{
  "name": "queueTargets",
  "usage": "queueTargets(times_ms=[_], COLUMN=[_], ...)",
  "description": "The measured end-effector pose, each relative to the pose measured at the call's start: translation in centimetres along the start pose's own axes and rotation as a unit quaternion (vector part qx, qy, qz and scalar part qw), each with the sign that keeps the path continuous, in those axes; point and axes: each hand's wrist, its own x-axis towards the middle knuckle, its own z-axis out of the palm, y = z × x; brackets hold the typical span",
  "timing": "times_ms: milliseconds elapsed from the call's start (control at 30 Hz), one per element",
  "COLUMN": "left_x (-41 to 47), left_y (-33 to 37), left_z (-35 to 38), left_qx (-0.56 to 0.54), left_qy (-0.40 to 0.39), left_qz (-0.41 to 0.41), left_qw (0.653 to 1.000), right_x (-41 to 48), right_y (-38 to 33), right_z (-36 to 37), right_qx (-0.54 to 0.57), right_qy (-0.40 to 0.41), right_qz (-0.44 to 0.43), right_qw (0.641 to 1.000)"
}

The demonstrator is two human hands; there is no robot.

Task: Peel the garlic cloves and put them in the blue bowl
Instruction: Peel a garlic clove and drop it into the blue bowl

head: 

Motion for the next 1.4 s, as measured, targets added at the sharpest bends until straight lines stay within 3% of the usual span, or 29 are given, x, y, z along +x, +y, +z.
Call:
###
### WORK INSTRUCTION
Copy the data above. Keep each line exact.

### RESULT FOR THIS EXERCISE
{
  "name": "queueTargets",
  "usage": "queueTargets(times_ms=[_], COLUMN=[_], ...)",
  "description": "The measured end-effector pose, each relative to the pose measured at the call's start: translation in centimetres along the start pose's own axes and rotation as a unit quaternion (vector part qx, qy, qz and scalar part qw), each with the sign that keeps the path continuous, in those axes; point and axes: each hand's wrist, its own x-axis towards the middle knuckle, its own z-axis out of the palm, y = z × x; brackets hold the typical span",
  "timing": "times_ms: milliseconds elapsed from the call's start (control at 30 Hz), one per element",
  "COLUMN": "left_x (-41 to 47), left_y (-33 to 37), left_z (-35 to 38), left_qx (-0.56 to 0.54), left_qy (-0.40 to 0.39), left_qz (-0.41 to 0.41), left_qw (0.653 to 1.000), right_x (-41 to 48), right_y (-38 to 33), right_z (-36 to 37), right_qx (-0.54 to 0.57), right_qy (-0.40 to 0.41), right_qz (-0.44 to 0.43), right_qw (0.641 to 1.000)"
}

The demonstrator is two human hands; there is no robot.

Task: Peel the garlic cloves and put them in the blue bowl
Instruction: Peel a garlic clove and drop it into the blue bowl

head: 

Motion for the next 1.4 s, as measured, targets added at the sharpest bends until straight lines stay within 3% of the usual span, or 29 are given, x, y, z along +x, +y, +z.
Call:

There is no more output to give.